§ PROBLEM REQUIREMENTS
The reply should reproduce every line of the data below word for word, minus any images.

§ GIVEN MATERIAL

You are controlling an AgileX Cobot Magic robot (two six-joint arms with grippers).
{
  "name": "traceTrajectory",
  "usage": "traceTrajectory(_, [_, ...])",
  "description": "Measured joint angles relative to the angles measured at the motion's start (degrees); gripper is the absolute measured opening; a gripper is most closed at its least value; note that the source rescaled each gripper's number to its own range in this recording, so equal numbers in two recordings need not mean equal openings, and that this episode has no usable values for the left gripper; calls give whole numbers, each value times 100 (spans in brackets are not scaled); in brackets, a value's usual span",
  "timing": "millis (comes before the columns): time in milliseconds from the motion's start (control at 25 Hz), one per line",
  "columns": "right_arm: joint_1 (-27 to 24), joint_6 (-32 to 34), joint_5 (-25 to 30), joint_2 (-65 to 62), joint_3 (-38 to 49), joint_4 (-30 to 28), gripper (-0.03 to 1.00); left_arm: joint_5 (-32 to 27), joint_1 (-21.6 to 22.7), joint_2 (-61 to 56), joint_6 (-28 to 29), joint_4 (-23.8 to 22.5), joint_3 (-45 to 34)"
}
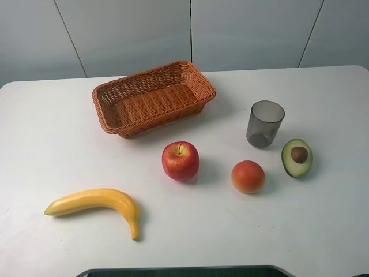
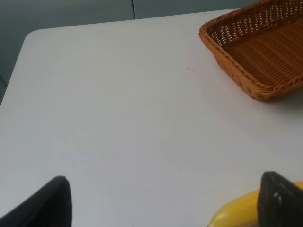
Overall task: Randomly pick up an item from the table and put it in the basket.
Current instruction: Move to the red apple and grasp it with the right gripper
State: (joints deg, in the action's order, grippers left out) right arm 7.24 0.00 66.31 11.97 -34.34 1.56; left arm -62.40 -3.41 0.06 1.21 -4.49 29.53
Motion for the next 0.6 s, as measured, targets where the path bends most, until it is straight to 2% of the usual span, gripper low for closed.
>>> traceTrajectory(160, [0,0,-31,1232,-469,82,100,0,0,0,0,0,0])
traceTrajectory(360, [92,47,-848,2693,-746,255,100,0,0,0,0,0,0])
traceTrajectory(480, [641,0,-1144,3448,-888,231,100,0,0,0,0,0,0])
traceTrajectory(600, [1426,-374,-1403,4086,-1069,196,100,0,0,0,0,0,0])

§ FINISHED TASK
You are controlling an AgileX Cobot Magic robot (two six-joint arms with grippers).
{
  "name": "traceTrajectory",
  "usage": "traceTrajectory(_, [_, ...])",
  "description": "Measured joint angles relative to the angles measured at the motion's start (degrees); gripper is the absolute measured opening; a gripper is most closed at its least value; note that the source rescaled each gripper's number to its own range in this recording, so equal numbers in two recordings need not mean equal openings, and that this episode has no usable values for the left gripper; calls give whole numbers, each value times 100 (spans in brackets are not scaled); in brackets, a value's usual span",
  "timing": "millis (comes before the columns): time in milliseconds from the motion's start (control at 25 Hz), one per line",
  "columns": "right_arm: joint_1 (-27 to 24), joint_6 (-32 to 34), joint_5 (-25 to 30), joint_2 (-65 to 62), joint_3 (-38 to 49), joint_4 (-30 to 28), gripper (-0.03 to 1.00); left_arm: joint_5 (-32 to 27), joint_1 (-21.6 to 22.7), joint_2 (-61 to 56), joint_6 (-28 to 29), joint_4 (-23.8 to 22.5), joint_3 (-45 to 34)"
}
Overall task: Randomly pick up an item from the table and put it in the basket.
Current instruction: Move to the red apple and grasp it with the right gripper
State: (joints deg, in the action's order, grippers left out) right arm 7.24 0.00 66.31 11.97 -34.34 1.56; left arm -62.40 -3.41 0.06 1.21 -4.49 29.53
Motion for the next 0.6 s, as measured, targets where the path bends most, until it is straight to 2% of the usual span, gripper low for closed.
>>> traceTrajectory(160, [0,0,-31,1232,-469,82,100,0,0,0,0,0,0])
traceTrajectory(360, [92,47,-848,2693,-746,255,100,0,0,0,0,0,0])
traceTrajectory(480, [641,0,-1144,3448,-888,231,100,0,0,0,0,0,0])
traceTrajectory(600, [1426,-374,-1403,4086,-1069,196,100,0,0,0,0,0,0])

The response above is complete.